But, ultimately, there will be steps taken. Some will go too far. Some may not be far enough. But we have to be very cautious about this, because we don't know the dynamics of the -- of the infectious threat.

CAVUTO: All right, we will follow it closely.

David, good luck on working on this.

DODD: Thank you.

(CROSSTALK)

CAVUTO: I think a whole world is watching you guys very closely.

David Dodd, the GeoVax CEO.

CAVUTO: By the way, leaders in the House and Senate very, very close to finalizing this $8 billion deal on coronavirus funding.

So, it is providing all the monies necessary. The big question is, how exactly will it be implemented and how quickly?

After this.

(COMMERCIAL BREAK)

CAVUTO: A tax cut to fight the coronavirus?
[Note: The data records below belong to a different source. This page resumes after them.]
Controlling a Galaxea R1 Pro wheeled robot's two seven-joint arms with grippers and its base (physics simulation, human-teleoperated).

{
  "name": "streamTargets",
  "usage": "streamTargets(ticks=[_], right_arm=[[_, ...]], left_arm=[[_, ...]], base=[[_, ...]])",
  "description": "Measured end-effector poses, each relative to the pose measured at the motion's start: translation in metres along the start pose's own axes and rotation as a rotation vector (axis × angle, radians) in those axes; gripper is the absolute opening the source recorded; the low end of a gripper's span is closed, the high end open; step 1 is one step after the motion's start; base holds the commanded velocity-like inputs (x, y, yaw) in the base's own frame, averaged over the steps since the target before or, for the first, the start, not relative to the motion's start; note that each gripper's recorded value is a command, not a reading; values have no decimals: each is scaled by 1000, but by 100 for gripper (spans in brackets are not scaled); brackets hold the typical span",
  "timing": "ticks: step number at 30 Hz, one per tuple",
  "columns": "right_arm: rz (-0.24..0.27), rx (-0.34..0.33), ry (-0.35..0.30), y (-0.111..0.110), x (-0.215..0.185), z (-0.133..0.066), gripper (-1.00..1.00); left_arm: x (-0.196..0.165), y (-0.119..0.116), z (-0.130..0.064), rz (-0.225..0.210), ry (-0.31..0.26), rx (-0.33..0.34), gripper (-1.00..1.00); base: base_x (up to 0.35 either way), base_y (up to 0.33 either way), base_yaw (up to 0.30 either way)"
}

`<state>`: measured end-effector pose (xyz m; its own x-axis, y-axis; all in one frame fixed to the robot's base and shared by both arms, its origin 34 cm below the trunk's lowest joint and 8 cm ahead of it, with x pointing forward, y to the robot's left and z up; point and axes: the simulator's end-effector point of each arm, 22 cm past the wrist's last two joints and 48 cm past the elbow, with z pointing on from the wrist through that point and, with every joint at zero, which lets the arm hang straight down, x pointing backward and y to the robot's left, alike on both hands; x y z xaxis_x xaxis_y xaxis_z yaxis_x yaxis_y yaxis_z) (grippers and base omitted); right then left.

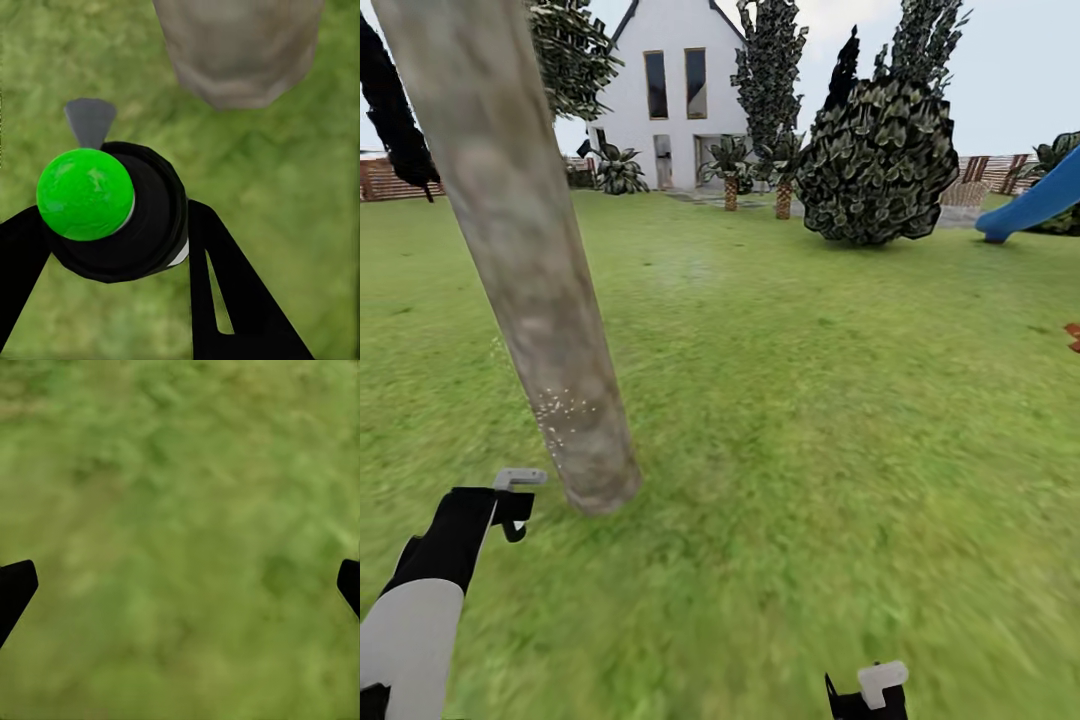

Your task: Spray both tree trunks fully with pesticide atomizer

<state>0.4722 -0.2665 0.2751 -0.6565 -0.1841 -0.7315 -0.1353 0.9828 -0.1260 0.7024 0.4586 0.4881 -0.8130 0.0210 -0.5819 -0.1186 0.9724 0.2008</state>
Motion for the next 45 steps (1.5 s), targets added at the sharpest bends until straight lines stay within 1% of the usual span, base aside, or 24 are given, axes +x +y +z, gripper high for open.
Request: streamTargets(ticks=[1, 4, 6, 8, 9, 10, 12, 14, 16, 18, 20, 26, 28, 30, 32, 38, 41, 44, 45], right_arm=[[0, 0, 0, 0, 0, 0, 100], [0, 0, 0, 0, 0, 0, 100], [0, 0, 0, 0, 0, 0, 100], [0, 0, 0, 0, 0, 0, 100], [0, 0, 0, 0, 0, 0, 100], [0, 0, 0, 0, 0, 0, 100], [0, 1, 0, 0, 0, 0, 100], [0, 2, 0, 0, 0, 0, 100], [0, 3, -1, -1, 0, 0, 100], [-1, 3, -1, -2, 0, 0, 100], [-1, 5, -1, -3, 0, 0, 100], [-1, 5, -1, -3, 0, 0, 100], [0, 4, -1, -2, 0, 0, 100], [0, 4, -1, -2, 0, 0, 100], [0, 4, -1, -2, 0, 0, 100], [0, 4, -1, -2, 0, 0, 100], [0, 4, -1, -2, 0, 0, 100], [0, 4, -1, -2, 0, 0, 100], [-1, 4, -1, -2, 0, 0, 100]], left_arm=[[0, -2, 0, -1, -1, 4, -100], [-1, -20, 0, -2, -4, 29, -100], [-1, -28, 1, -5, -4, 40, -100], [-1, -23, 0, -2, -4, 30, -100], [-1, -14, 0, -3, -4, 17, -100], [0, -6, 0, -16, -4, 7, -100], [2, 0, 0, -32, -3, 4, -100], [1, -4, 0, -36, -8, 12, -100], [-4, -7, 0, -26, -32, 14, -100], [-7, -8, 0, -21, -42, 13, -100], [-7, -4, 0, -23, -45, -4, -100], [-7, -6, 1, -26, -45, -5, -100], [-6, -10, 1, -27, -43, 2, -100], [-7, -22, 1, -28, -43, 18, -100], [-7, -25, 2, -27, -43, 22, -100], [-6, -11, 1, -24, -42, 0, -100], [-6, -22, 2, -24, -42, 16, -100], [-6, -40, 2, -27, -43, 42, -100], [-6, -40, 2, -24, -43, 40, -100]], base=[[160, -233, 277], [67, -257, 278], [5, -181, 245], [1, -37, 58], [0, -7, 12], [0, -4, 32], [0, -1, 169], [16, -19, 264], [122, -144, 213], [167, -197, 55], [180, -211, 5], [181, -214, 0], [178, -224, 0], [176, -227, 0], [176, -227, 0], [175, -227, 2], [174, -227, 184], [174, -227, 266], [167, -230, 276]])
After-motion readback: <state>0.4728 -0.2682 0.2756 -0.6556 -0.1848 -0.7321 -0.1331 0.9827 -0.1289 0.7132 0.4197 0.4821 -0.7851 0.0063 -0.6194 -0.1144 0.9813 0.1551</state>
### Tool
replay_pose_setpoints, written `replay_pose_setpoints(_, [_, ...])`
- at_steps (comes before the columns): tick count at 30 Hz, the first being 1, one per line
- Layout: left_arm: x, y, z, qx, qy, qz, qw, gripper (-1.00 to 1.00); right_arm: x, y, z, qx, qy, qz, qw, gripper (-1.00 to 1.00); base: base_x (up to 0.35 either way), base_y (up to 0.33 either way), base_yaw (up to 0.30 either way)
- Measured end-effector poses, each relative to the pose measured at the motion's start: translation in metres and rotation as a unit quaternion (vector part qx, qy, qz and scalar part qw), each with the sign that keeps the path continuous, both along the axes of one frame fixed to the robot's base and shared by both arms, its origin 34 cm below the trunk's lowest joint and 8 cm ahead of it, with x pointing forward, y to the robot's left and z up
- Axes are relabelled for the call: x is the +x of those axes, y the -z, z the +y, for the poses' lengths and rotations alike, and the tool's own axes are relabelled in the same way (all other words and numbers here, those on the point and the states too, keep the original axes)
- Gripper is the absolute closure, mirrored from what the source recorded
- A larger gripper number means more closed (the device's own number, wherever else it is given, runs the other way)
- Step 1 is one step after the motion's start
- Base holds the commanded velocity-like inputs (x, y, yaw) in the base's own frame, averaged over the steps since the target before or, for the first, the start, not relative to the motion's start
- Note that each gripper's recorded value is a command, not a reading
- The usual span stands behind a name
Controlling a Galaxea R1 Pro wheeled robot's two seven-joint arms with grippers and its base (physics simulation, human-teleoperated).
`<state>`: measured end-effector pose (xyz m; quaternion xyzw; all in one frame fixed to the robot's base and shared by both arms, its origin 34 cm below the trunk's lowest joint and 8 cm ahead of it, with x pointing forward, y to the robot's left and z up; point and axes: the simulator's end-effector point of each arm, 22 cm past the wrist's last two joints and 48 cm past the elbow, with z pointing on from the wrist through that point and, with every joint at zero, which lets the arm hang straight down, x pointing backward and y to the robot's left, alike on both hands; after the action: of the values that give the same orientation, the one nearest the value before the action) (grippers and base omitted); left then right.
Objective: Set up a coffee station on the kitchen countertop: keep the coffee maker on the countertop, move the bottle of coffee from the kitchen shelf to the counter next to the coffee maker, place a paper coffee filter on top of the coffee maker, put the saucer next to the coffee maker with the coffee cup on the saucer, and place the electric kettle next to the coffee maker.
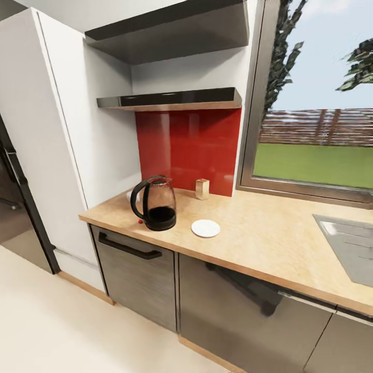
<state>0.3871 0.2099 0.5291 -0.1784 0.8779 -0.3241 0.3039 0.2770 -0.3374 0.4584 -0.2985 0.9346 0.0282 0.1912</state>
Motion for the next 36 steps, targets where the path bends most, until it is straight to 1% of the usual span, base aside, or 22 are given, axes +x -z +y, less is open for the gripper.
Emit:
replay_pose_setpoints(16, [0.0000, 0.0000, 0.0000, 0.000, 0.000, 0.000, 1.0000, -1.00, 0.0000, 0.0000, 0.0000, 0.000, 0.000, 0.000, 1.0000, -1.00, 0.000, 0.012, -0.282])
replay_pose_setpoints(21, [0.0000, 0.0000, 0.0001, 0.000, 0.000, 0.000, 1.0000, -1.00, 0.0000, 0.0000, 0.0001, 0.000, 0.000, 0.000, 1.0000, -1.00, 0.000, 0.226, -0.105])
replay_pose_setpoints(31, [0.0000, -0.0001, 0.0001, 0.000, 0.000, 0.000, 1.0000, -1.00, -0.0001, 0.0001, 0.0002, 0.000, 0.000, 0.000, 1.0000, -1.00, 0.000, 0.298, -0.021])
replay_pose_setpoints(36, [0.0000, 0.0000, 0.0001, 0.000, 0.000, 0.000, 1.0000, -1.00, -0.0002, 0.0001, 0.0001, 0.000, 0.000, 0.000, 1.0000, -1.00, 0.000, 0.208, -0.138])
The president saying the Congress should pass a middle-income payroll tax cut as the virus potentially threatens the economy.

Does the House Ways and Means committee ranking member, Texas Republican Congressman Kevin Brady, agree with that?

He joins us right now.

Congressman, what do you think of that idea? Payroll tax cut?

REP. KEVIN BRADY (R-TX): Hi, Neil. How are you?

So, look, that's one of these mixed types of ideas. One, certainly, three to six months from now, we will see our small- and medium-sized businesses that may have some capital-type issues because of this health care challenge. We don't know that yet.

So, at that point, I think a payroll tax could actually help inject some cash flow to both consumers and them. On the other hand, it doesn't change behavior. When it's been used as stimulus before, it really hasn't achieved that.  And so I think maybe my best advice, just in totality, is, one, let's get the diagnosis right in the economy as we watch what happens on the supply chains, which industries are affected, how it affects those small and medium-sized businesses.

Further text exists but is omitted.